The cold, one of the most common upper respiratory infections, is an illness that majorly affects an individual’s nose and throat. Although people of any age group can get infected with cold and cough, young children and elderly people can get the infection more often. Other than this, people with a weak immune system are also at a higher risk of catching a cold and cough. Since colds are highly contagious infections, they spread very easily from one person to another. When a healthy individual comes into contact with someone who is already infected, the virus reaches one of the mucous membranes and makes the person infected.

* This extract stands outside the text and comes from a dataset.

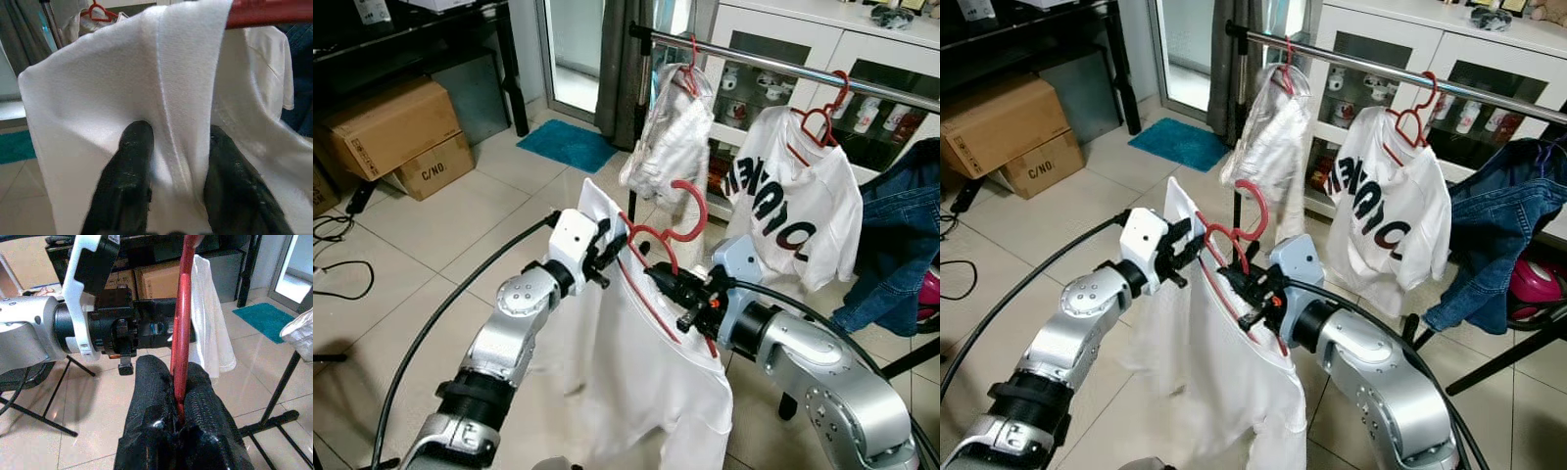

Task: Hang hanger

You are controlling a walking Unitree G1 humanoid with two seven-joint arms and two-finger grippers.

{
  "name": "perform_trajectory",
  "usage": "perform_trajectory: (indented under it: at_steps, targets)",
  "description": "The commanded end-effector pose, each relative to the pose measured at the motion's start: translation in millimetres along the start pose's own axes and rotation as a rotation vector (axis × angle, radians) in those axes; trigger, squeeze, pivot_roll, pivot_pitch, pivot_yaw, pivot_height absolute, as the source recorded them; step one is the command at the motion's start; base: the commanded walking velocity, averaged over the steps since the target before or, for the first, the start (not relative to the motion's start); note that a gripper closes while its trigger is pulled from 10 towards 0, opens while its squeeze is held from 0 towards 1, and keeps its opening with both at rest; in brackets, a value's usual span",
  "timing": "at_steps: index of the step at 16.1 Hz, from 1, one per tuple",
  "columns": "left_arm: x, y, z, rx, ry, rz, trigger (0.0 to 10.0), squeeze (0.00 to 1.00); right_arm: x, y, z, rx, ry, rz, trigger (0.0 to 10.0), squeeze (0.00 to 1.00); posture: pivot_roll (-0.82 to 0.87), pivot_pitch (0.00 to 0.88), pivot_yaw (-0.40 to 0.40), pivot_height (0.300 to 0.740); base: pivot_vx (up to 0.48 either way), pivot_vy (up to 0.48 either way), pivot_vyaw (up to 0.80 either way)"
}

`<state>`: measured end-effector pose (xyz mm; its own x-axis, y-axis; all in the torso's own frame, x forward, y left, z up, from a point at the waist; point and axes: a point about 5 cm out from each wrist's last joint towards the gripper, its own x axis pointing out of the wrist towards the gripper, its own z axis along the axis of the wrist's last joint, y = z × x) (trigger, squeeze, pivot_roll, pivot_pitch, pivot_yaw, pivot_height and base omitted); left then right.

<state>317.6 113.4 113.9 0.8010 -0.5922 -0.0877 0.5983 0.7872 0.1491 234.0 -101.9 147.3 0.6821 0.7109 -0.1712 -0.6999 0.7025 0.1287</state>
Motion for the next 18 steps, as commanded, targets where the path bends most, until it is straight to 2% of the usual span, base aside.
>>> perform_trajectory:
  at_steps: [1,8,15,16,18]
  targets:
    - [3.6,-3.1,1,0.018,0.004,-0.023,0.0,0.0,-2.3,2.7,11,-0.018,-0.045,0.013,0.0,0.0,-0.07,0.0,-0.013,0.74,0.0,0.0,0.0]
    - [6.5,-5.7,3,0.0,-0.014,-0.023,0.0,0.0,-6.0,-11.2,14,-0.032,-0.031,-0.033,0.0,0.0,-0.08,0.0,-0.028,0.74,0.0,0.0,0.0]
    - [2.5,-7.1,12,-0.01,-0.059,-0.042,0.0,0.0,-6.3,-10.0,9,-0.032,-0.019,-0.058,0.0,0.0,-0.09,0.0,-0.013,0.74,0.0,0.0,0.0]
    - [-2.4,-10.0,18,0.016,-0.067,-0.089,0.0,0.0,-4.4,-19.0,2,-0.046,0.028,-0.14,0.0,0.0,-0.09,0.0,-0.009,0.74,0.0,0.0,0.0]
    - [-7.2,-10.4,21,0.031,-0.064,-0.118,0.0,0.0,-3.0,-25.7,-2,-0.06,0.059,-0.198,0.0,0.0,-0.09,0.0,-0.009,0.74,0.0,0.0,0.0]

After catching a cold infection, one can remain contagious for up to two weeks. However, an individual is most contagious when the symptoms are at their peak. Generally, it takes 7–10 days to recover from this infection, but it can vary depending on the severity of symptoms like cold, cough, sore throat, etc. It can also take a little longer to recover for people with unhealthy lifestyle habits.


There are more than 200 different types of viruses that can cause a cold, but rhinovirus is the most common cause of cough and colds. Generally, this virus enters the human body through the mouth, eyes, or nose and can cause a severe cold. It can spread from one person to another after coming into direct contact or through the air. When a person who already has a cold and cough with a runny nose sneezes or talks, small droplets spread in the air. These droplets contain the virus and can infect whoever comes into contact. Other than this, it also spreads when a healthy individual touches a surface with the virus on it.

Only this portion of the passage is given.